The concept of AI assurance laboratories is gaining momentum because it has the potential to address specific AI challenges faced by health care providers. For instance, a network of AI assurance laboratories could differentiate products that perform well across different healthcare settings from those that don’t. This could lead to improved transparency and help prevent the adoption of faulty AI products in healthcare.
However, there are concerns that the proposal may exacerbate existing disparities in the healthcare system. The initial AI assurance laboratories would be located at large, well-resourced health systems and academic medical centers, such as Duke, Mayo Clinic, and Stanford. While these institutions may benefit from the funding, there is a need to direct attention and resources toward settings that are less able to effectively conduct AI assurance.
In addition to investing in a small number of AI assurance laboratories, there is a need for federal regulators to invest in AI capabilities, infrastructure, and technical assistance to advance the safe, effective, and equitable use of AI in low-resource settings.
The proposal also does not fully address differences in priorities and concerns of AI product developers, regulators, and implementers. There is a need to consider the variation in resources, populations, and operations of the numerous hospitals and healthcare organizations in the United States. In practice, healthcare providers often evaluate AI products in ways that extend beyond the bounds of current regulations, and there are competing pressures from the public, developers, and regulators at different levels.

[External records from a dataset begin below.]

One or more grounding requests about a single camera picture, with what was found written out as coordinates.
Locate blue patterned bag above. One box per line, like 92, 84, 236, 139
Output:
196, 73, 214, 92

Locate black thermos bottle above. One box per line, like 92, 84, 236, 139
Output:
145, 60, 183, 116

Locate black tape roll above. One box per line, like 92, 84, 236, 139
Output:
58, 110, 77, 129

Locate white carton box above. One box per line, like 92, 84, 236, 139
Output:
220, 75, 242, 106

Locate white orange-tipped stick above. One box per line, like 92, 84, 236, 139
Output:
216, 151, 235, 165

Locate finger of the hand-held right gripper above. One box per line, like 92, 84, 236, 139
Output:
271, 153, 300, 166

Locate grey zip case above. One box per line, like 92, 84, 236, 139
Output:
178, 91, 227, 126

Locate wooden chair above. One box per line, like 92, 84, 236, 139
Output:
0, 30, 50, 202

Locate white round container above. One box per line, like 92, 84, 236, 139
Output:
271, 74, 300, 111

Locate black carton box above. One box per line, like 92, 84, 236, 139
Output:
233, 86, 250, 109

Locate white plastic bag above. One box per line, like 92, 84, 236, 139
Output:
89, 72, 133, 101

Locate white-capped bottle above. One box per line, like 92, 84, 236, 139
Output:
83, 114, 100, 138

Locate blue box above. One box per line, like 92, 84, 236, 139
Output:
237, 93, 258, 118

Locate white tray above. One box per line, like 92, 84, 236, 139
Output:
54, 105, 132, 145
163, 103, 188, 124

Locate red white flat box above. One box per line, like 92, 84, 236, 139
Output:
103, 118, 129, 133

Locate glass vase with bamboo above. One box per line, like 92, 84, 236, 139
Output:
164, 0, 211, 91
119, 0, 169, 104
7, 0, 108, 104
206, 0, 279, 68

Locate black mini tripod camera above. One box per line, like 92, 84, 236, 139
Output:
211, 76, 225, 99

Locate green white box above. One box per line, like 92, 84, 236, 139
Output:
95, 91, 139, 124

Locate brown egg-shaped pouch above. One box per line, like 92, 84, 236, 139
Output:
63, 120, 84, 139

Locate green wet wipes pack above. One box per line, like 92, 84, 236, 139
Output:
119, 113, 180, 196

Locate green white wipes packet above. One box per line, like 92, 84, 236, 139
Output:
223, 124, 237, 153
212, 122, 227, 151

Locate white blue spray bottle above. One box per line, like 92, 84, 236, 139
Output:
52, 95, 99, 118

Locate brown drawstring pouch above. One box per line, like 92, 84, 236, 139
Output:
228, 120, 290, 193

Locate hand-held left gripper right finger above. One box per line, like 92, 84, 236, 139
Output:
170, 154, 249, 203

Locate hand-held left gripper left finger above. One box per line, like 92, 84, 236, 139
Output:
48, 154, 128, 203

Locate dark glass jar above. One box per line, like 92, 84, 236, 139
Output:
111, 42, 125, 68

Furthermore, AI products cannot be meaningfully evaluated solely in controlled environments. The real-world performance of AI solutions depends on the behaviors of users and changes to the work environment. It is critical to empower healthcare providers to carry out AI assurance activities themselves and to provide on-the-ground technical assistance to low-resource healthcare providers.
In summary, while the concept of AI assurance laboratories has the potential to address specific challenges in healthcare, it is crucial to ensure that investments are made in a way that supports the safe, effective, and equitable use of AI in varied clinical environments. This may involve a combination of AI assurance laboratories with large investments in technical infrastructure and regional extension centers to provide on-the-ground technical assistance to low-resource healthcare providers. This approach should prioritize the diverse needs of healthcare settings and support the implementation and maintenance of AI solutions.